#### WORK TASK:
What is asked for is the whole listing, given again word for word.

· · · ·

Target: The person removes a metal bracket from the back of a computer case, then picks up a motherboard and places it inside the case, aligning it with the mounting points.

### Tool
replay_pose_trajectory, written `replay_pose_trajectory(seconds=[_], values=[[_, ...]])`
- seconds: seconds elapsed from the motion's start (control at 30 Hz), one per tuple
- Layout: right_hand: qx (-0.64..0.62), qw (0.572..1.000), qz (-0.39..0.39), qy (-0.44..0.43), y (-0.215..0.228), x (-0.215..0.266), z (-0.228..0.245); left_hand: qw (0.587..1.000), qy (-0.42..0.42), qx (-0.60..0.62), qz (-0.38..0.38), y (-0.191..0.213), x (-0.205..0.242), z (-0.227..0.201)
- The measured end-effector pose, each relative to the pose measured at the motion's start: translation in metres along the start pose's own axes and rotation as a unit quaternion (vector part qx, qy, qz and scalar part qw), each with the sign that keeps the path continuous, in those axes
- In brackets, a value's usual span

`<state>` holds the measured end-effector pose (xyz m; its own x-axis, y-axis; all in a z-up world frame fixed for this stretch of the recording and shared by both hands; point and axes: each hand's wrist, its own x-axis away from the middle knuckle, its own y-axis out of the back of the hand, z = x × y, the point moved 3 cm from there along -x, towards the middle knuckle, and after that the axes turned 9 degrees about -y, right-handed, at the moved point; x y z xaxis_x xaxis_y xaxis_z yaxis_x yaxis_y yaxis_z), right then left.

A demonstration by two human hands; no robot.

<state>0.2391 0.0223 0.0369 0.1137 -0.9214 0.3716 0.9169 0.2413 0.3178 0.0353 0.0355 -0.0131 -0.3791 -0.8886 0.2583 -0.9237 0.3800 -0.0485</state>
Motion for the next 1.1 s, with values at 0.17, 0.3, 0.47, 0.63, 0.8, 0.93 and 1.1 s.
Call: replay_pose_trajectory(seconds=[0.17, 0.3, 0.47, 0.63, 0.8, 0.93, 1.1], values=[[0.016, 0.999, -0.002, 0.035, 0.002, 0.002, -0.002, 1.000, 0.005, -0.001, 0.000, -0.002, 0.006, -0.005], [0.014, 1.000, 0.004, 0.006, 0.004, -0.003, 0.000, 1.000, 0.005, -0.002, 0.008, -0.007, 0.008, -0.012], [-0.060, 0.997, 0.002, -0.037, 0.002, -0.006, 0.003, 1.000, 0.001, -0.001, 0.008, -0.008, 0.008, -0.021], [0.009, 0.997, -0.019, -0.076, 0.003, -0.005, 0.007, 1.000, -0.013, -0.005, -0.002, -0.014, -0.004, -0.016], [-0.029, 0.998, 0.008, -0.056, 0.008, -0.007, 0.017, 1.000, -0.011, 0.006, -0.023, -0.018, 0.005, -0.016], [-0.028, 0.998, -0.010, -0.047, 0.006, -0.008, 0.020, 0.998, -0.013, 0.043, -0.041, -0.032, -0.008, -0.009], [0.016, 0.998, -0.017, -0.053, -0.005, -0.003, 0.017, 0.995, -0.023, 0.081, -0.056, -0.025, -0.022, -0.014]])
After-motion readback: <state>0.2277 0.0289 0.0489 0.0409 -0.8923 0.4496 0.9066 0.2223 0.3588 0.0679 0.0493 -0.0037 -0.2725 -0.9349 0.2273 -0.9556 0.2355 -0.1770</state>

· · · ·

#### SOLVED EXERCISE:
Target: The person removes a metal bracket from the back of a computer case, then picks up a motherboard and places it inside the case, aligning it with the mounting points.

### Tool
replay_pose_trajectory, written `replay_pose_trajectory(seconds=[_], values=[[_, ...]])`
- seconds: seconds elapsed from the motion's start (control at 30 Hz), one per tuple
- Layout: right_hand: qx (-0.64..0.62), qw (0.572..1.000), qz (-0.39..0.39), qy (-0.44..0.43), y (-0.215..0.228), x (-0.215..0.266), z (-0.228..0.245); left_hand: qw (0.587..1.000), qy (-0.42..0.42), qx (-0.60..0.62), qz (-0.38..0.38), y (-0.191..0.213), x (-0.205..0.242), z (-0.227..0.201)
- The measured end-effector pose, each relative to the pose measured at the motion's start: translation in metres along the start pose's own axes and rotation as a unit quaternion (vector part qx, qy, qz and scalar part qw), each with the sign that keeps the path continuous, in those axes
- In brackets, a value's usual span

`<state>` holds the measured end-effector pose (xyz m; its own x-axis, y-axis; all in a z-up world frame fixed for this stretch of the recording and shared by both hands; point and axes: each hand's wrist, its own x-axis away from the middle knuckle, its own y-axis out of the back of the hand, z = x × y, the point moved 3 cm from there along -x, towards the middle knuckle, and after that the axes turned 9 degrees about -y, right-handed, at the moved point; x y z xaxis_x xaxis_y xaxis_z yaxis_x yaxis_y yaxis_z), right then left.

A demonstration by two human hands; no robot.

<state>0.2391 0.0223 0.0369 0.1137 -0.9214 0.3716 0.9169 0.2413 0.3178 0.0353 0.0355 -0.0131 -0.3791 -0.8886 0.2583 -0.9237 0.3800 -0.0485</state>
Motion for the next 1.1 s, with values at 0.17, 0.3, 0.47, 0.63, 0.8, 0.93 and 1.1 s.
Call: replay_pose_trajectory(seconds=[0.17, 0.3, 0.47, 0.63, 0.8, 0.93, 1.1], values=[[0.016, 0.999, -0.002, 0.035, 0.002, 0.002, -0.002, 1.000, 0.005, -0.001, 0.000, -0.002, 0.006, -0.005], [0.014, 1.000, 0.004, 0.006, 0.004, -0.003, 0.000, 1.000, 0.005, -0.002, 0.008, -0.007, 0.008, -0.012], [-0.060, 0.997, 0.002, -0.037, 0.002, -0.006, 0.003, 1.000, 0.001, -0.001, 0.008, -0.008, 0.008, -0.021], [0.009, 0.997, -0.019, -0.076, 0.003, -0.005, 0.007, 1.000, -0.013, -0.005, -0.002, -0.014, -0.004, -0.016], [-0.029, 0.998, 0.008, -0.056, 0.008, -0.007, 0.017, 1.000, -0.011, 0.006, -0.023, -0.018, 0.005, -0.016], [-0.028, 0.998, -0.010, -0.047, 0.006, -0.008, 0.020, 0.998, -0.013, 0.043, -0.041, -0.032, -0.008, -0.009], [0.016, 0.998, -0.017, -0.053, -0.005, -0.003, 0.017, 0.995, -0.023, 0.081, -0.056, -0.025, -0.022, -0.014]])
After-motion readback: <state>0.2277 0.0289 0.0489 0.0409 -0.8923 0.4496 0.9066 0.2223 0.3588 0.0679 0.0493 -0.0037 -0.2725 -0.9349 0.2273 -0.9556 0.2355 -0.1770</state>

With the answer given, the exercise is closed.